The X6 Tasman and Kimberley models were given a model designation code of YDO13 with the Mark II models coded YDO19.
Despite their technical superiority, updated styling, good ride, comfort, interior space and adequate power the "X6" series were somewhat underdeveloped due to a limited budget and so became ultimately commercially inferior to their competitors – eventually being superseded by the Leyland P76 in 1973.
Local distributor New Zealand Motor Corporation initially imported the Australian Tasman and Kimberley models from Zetland, but later assembled most of its stock from CKD kits at its Petone plant near Wellington. The Kiwi cars had different interior trim materials as part of the 40-50% local parts content common at the time but otherwise differed only in detail from Australian made cars. They were, however, sold as Morris models instead of Austin.
The Australian-developed 2.2 E6 was also used in UK-built 2200 models
Eventually, by 1973, Leyland Australia had modified the L6 engine and extended the stroke of the 2200 motor to 2600 cc for final use in the Leyland P76 and L6 Marina models.

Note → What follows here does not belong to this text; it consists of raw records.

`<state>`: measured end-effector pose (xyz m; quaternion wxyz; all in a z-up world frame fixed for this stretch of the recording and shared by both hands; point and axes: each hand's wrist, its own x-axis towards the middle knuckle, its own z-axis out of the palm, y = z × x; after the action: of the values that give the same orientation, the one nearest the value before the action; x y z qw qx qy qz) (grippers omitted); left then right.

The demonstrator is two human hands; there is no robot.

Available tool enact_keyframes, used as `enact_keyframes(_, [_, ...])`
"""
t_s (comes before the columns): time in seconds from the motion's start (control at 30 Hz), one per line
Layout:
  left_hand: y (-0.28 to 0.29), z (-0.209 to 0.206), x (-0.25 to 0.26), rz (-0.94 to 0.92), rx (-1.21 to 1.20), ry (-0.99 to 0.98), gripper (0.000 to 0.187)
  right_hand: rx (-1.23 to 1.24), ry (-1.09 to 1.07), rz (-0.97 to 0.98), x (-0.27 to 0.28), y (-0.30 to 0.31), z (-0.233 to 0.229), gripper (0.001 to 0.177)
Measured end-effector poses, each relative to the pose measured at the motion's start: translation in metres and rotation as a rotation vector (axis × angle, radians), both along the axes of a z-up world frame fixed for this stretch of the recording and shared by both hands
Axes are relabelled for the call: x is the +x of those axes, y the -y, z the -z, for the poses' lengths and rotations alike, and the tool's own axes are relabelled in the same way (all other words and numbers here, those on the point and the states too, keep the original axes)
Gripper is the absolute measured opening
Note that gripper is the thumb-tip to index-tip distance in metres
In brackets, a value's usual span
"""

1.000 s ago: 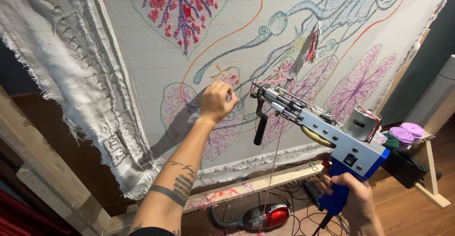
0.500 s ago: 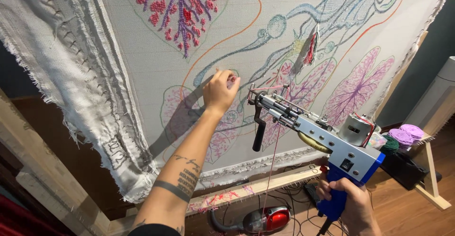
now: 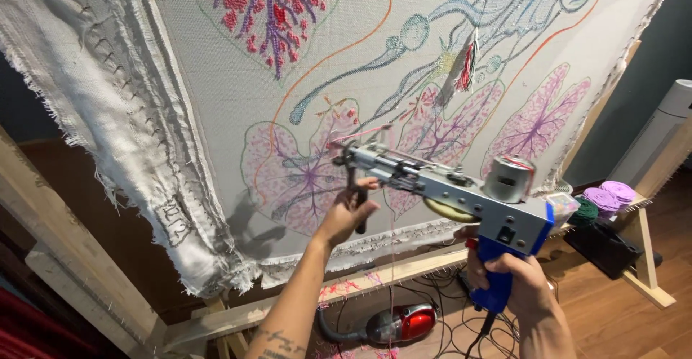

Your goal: Use a tufting gun to insert yarn into a stretched canvas following a drawn pattern.

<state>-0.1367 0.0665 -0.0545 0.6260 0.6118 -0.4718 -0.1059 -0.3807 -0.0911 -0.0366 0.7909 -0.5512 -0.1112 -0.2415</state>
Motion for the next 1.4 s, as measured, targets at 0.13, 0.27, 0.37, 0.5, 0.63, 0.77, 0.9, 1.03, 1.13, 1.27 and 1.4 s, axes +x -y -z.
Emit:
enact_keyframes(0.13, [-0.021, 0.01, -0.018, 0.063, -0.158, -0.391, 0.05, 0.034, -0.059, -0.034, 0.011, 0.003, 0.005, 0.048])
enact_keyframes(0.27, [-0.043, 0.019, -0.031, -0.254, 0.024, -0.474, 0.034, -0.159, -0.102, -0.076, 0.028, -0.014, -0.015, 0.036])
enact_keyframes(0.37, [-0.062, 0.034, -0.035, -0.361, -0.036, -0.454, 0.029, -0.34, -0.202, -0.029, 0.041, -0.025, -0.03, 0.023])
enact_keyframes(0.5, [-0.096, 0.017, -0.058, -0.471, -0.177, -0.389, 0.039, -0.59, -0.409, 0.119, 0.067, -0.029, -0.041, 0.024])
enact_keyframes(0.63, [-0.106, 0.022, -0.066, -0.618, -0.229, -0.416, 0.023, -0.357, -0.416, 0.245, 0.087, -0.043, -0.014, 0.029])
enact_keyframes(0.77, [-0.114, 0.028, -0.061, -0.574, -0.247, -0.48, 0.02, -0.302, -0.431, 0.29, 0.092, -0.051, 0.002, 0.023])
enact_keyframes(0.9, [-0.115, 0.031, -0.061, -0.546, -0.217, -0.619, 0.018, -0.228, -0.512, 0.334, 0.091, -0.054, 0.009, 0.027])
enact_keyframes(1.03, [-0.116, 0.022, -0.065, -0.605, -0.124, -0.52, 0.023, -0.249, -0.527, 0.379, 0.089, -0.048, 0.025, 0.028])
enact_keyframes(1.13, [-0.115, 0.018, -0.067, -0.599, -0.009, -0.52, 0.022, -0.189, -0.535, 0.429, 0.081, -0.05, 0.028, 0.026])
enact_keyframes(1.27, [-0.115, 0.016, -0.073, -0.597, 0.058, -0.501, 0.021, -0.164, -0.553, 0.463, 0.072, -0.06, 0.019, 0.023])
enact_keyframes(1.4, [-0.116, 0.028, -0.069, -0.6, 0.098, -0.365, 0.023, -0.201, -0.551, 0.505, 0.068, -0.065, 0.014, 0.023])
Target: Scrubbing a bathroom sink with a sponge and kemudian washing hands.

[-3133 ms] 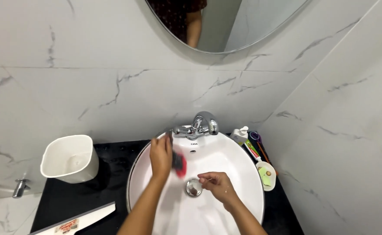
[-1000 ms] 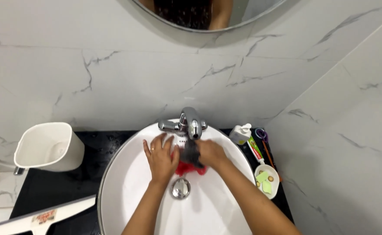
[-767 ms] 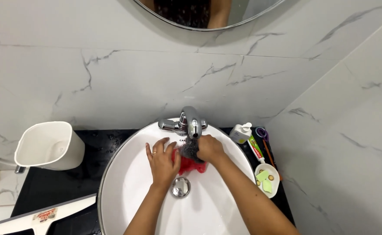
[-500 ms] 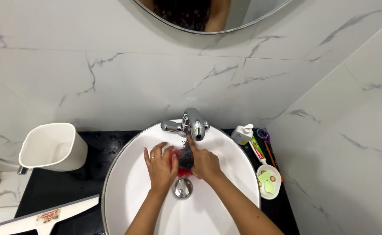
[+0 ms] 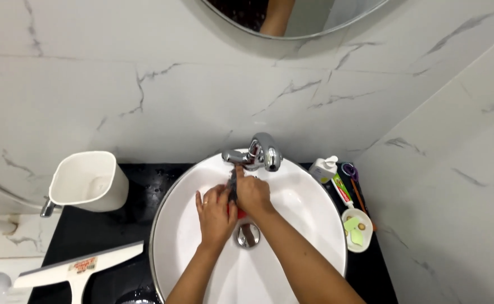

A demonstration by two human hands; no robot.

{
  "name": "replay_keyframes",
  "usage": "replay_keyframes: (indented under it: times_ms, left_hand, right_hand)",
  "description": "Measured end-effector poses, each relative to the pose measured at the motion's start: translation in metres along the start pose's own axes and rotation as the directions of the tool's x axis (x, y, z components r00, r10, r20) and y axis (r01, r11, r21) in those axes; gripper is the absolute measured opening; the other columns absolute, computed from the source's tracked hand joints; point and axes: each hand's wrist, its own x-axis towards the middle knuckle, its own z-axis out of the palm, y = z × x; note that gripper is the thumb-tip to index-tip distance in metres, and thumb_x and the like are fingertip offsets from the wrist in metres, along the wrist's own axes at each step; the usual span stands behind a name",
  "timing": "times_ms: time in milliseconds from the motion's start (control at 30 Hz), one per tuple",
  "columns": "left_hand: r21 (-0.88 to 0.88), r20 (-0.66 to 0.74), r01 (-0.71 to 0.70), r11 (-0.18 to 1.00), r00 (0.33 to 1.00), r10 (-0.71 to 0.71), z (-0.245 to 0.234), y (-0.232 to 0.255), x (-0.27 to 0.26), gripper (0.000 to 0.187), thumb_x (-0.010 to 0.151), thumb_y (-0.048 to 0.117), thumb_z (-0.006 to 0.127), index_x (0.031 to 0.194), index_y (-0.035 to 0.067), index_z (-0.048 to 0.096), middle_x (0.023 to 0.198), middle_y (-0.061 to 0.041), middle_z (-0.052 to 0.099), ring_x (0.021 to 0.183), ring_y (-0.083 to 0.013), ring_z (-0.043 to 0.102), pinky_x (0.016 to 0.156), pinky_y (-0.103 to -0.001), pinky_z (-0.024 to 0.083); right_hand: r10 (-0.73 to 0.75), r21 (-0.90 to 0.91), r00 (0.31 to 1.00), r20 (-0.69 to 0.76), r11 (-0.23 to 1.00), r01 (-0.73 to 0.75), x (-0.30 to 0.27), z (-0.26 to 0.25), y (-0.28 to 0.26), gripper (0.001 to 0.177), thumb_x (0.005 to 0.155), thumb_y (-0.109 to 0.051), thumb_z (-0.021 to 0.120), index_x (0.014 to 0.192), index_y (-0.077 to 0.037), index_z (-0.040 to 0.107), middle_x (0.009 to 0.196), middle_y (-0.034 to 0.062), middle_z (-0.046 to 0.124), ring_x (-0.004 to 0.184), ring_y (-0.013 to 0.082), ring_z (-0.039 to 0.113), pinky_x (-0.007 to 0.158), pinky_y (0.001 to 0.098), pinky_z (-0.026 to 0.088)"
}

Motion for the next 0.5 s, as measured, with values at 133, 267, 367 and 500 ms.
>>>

In 1967 Pininfarina unveiled at the Turin Motor Show a concept car based on the Landcrab called the BMC 1800 Aerodinamica. The sleek design previewed the Citroen CX by some seven years. The car was evaluated by BMC, and Pininfarina developed a further smaller model based on the BMC ADO16 model, but the design was not taken up by the then merged British Leyland. This was after BMC had investigated a Mini shaped version. The 1800 version was however used by chief engineer Harry Webster and was know within the Austin Morris division as the Yellow Peril.